Below I will go through derivations I saw in some notes from MIT OCW's 8.02 "Electricity and Magnetism".
1711559224605.png

We thus have a closed loop.

Let the normal vector be ##\hat{n}=\hat{k}##.

Then, the area vector is ##\vec{A}=A\hat{k}##.

The magnetic flux through this loop is

$$\Phi_B=\vec{B}\cdot\vec{A}=(-B\hat{k})\cdot (A\hat{k})=-BA=-Bwx$$

and

$$\frac{d\Phi_B}{dt}=-Bwv=-\mathcal{E}$$

where ##v=\frac{dx}{dt}##.

Thus,

$$\mathcal{E}=Bwv >0$$

which means that relative to our choice of normal vector, the current ##I=\frac{\mathcal{E}}{R}## flows counterclockwise.

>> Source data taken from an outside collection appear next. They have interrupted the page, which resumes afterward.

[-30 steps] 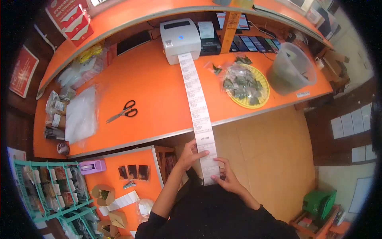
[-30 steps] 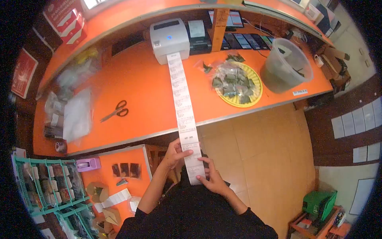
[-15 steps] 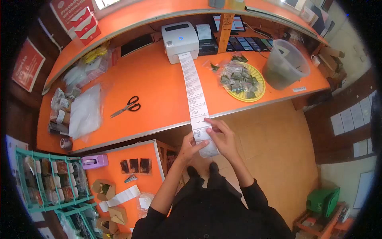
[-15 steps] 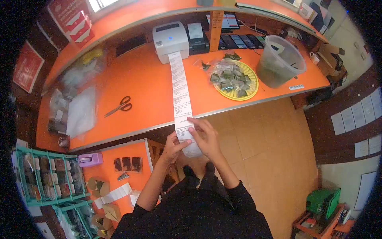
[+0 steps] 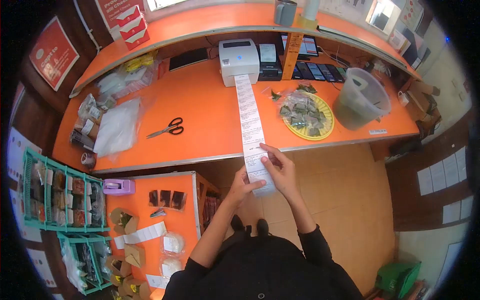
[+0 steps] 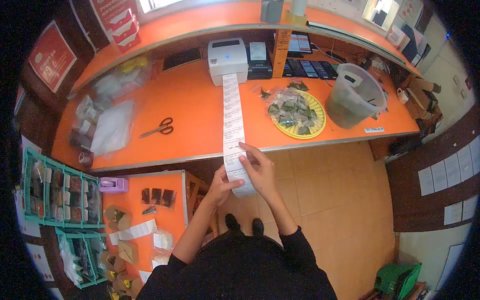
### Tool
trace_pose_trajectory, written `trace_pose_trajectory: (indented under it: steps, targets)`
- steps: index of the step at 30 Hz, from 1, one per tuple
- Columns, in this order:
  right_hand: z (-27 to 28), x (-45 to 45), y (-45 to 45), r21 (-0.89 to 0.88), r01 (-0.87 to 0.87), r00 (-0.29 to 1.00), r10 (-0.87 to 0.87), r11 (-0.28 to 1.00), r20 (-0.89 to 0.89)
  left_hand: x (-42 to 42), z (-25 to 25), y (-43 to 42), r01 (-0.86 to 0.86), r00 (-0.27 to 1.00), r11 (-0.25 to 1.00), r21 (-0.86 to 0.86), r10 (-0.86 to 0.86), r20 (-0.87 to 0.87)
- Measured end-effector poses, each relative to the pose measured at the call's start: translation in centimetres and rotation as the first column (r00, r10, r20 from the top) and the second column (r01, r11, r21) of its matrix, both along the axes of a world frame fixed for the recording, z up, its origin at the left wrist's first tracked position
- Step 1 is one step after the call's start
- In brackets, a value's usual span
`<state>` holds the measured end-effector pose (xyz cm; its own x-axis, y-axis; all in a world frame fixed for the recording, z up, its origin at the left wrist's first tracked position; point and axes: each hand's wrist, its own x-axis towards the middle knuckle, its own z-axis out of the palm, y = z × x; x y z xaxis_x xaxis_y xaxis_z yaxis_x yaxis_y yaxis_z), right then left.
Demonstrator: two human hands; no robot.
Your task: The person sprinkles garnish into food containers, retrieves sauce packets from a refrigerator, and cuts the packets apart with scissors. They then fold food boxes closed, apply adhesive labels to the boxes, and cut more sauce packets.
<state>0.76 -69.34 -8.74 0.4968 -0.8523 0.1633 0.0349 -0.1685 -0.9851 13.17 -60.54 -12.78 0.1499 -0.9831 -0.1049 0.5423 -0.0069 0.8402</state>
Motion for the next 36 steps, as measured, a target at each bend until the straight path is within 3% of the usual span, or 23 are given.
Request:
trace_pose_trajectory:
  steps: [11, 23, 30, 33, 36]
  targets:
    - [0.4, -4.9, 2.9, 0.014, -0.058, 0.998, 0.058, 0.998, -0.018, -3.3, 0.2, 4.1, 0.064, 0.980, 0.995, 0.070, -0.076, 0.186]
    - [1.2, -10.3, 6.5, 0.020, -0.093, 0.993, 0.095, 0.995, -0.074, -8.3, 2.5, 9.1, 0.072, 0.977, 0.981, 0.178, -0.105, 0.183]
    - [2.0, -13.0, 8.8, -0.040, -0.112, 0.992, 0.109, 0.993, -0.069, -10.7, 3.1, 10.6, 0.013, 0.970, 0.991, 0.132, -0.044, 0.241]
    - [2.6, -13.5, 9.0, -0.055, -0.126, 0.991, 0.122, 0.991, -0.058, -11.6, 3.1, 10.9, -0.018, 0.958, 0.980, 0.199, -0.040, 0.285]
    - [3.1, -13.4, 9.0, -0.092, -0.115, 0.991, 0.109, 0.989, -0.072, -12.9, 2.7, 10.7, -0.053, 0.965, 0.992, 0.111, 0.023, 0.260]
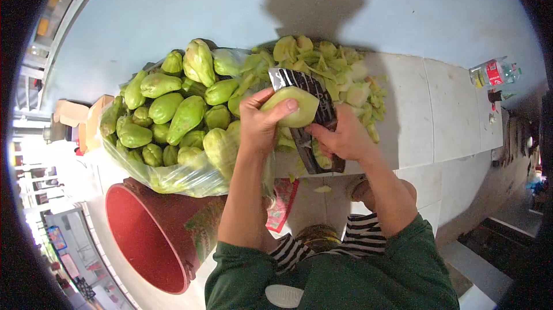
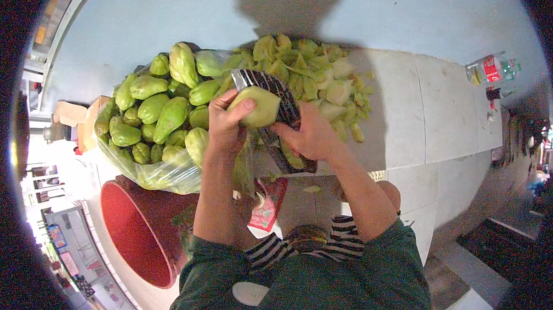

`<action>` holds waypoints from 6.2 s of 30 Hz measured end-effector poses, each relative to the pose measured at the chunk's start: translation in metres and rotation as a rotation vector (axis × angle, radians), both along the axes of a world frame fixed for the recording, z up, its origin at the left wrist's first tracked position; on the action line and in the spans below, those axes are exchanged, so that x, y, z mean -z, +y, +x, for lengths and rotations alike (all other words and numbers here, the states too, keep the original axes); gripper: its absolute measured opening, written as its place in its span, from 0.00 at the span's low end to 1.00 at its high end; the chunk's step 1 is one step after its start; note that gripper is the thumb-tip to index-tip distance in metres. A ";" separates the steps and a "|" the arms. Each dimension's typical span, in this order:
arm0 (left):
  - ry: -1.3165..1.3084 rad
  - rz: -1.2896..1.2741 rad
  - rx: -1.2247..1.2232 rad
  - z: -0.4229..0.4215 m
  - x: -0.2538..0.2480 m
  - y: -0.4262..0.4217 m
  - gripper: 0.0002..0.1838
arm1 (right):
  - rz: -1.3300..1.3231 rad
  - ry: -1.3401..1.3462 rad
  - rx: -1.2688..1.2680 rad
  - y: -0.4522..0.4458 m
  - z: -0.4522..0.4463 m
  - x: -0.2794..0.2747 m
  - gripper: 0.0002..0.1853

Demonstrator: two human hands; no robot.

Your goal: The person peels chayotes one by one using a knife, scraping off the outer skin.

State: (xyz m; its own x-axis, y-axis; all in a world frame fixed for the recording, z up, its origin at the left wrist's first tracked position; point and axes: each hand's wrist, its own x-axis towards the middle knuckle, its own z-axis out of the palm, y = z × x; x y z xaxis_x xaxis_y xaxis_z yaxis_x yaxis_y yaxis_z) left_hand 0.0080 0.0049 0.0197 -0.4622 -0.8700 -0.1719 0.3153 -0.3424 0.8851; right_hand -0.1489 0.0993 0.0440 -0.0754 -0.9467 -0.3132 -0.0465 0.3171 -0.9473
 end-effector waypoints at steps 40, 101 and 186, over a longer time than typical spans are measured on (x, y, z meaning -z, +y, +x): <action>0.075 0.048 0.201 -0.019 0.005 0.010 0.44 | -0.079 -0.091 -0.015 0.002 0.010 0.027 0.10; 0.668 0.406 -0.094 0.021 -0.011 -0.023 0.29 | 0.046 -0.020 0.232 -0.009 -0.033 0.020 0.21; 0.433 -0.201 -0.489 0.007 0.028 -0.027 0.32 | -0.750 0.927 -0.139 0.014 0.045 0.045 0.13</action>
State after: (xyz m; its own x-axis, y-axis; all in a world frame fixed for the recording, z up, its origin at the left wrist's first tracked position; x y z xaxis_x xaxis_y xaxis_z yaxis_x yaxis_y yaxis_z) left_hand 0.0147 -0.0222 -0.0082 0.0012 -0.9920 0.1265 0.7321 0.0870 0.6756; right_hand -0.1036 0.1136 -0.0008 0.1366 -0.8881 0.4389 -0.7986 -0.3608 -0.4817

A charge carrier with charge ##q## in the moving bar experiences a magnetic force

$$\vec{F}_B=q\vec{v}\times \vec{B}$$

$$=qv\hat{i}\times B(-\hat{k})=qvB\hat{j}$$

Then there is the following snippet

The magnetic field is not actually doing the work; the external force that is pulling the bar is doing the work. In order to see why, we first observe that the emf is causing charge carriers to move upward in the bar. The charge carrier has an additional vertical component of velocity

$$\vec{v}_{carrier}=v\hat{i}+u\hat{j}$$

Therefore the magnetic force on the charge carrier is given by

$$\vec{F}_B=q\vec{v}_{carrier}\times\vec{B}=q(v\hat{i}+u\hat{j})\times B(-\hat{k})$$

$$=qvB\hat{j}-quB\hat{i}$$

The external force must exactly oppose the ##x##-component of the magnetic force in order to keep the bar moving at a constant speed.

$$\vec{F}_{ext}=quB\hat{i}$$

If a charge carrier moves from the bottom to the top of the bar in ##\Delta t## then ##w=u\Delta t##.

The bar is also moving in the positive ##x##-direction by an amount ##\Delta x=v\Delta t=\frac{vw}{u}##.

The displacement vector is ##\Delta \vec{s}=(\frac{vw}{u}\hat{i}+w\hat{j}## and we can easily show that ##\vec{F}_B\times \Delta \vec{s}=0##.

At this point, let me just recap what we have done.

1) calculated magnetic flux through the loop

2) the negative of the derivative of this magnetic flux is the emf.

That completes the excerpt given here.